Starting Dask Scheduler on Node1 (4CPU, 8GB):
Dask Scheduler: dask-scheduler --host 0.0.0.0 --port 8786
Starting Workers on Node2(8CPU, 32GB) and Node3 (8CPU, 32GB): Dask Worker:
dask-worker tcp://http://xxx.xxx.xxx.xxx:8786 --nanny-port 3000:3004 --worker-port 3100:3104 --dashboard-address :8789
Here is my prototype, redacted some_private_processing
and some_processing
methods:
import glob
import pandas as pd
from dask.distributed import Client
N_CORES = 16
THREADS_PER_WORKER = 2
dask_cluster = Client(
'127.0.0.1:8786'
)
def get_clean_str1(str1):
ret_tuple = None, False, True, None, False
if not str1:
return ret_tuple
if string_validators(str1) is not True:
return ret_tuple
data = some_processing(str1)
match_flag = False
if str1 == data.get('formated_str1'):
match_flag = True
private_data = some_private_processing(str1)

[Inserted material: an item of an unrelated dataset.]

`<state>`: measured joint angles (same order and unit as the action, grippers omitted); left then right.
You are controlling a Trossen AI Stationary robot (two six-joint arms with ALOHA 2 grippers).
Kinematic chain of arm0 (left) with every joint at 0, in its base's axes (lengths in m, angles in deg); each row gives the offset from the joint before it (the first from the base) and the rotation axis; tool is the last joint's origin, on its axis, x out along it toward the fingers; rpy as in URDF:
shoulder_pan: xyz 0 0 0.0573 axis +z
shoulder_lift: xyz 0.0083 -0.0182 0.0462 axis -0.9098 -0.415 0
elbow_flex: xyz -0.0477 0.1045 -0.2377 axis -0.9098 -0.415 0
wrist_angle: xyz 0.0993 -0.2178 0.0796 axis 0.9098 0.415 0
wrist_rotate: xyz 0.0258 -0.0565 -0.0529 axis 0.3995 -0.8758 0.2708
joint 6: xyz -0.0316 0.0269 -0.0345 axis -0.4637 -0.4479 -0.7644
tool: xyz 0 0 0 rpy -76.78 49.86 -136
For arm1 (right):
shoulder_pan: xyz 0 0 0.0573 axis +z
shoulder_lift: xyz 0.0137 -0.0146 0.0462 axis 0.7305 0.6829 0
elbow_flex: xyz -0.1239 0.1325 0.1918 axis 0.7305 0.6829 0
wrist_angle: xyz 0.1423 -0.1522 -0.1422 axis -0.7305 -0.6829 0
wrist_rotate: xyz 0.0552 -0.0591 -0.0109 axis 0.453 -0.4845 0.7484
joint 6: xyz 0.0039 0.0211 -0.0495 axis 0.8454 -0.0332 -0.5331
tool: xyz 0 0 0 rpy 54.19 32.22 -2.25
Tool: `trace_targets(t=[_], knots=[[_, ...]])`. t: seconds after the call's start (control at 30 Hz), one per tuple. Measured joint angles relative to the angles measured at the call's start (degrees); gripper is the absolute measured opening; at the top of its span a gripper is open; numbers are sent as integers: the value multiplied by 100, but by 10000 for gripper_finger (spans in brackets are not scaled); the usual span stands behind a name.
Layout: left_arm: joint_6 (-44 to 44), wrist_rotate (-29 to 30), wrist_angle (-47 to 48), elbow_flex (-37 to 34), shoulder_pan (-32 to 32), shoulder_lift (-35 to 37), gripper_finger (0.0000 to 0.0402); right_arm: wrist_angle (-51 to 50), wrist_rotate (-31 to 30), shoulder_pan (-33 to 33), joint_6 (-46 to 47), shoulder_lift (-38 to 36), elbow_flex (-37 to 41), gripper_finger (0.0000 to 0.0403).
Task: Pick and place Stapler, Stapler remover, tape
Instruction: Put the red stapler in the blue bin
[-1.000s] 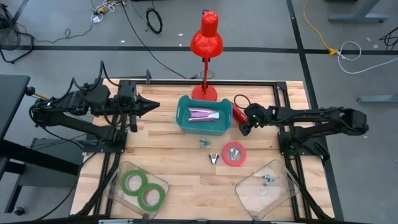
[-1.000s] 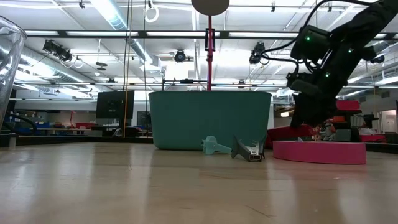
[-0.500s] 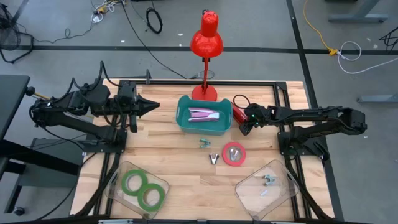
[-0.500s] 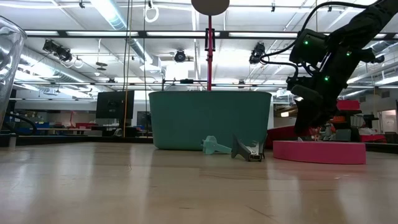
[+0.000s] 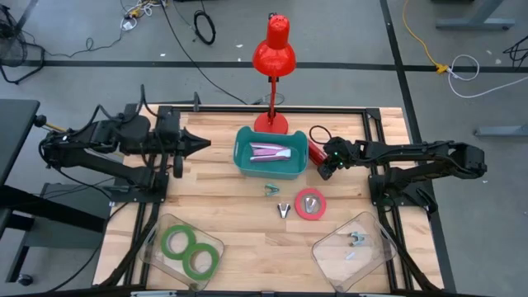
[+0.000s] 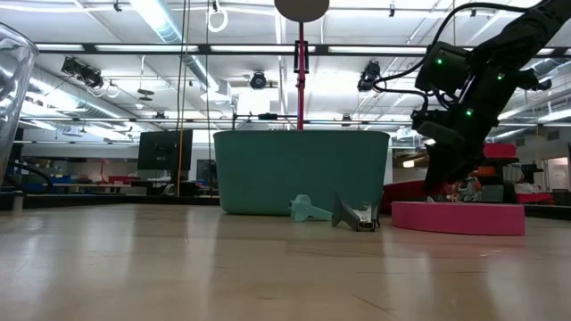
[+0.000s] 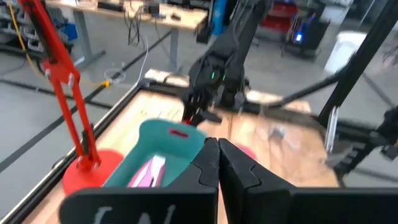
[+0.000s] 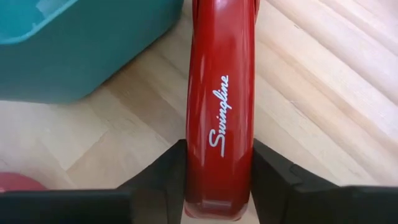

private_match_flag = False
if str1 == private_data.get('formated_private_str1'):
private_match_flag = True
ret_tuple = str1, match_flag, False, private_str1, private_match_flag
return ret_tuple
files = [
'part-00000-abcd.gz.parquet',
'part-00001-abcd.gz.parquet',
'part-00002-abcd.gz.parquet',
]
print('Starting...')
for idx, each_file in enumerate(files):
dask_cluster.restart()
print(f'Processing file {idx}: {each_file}')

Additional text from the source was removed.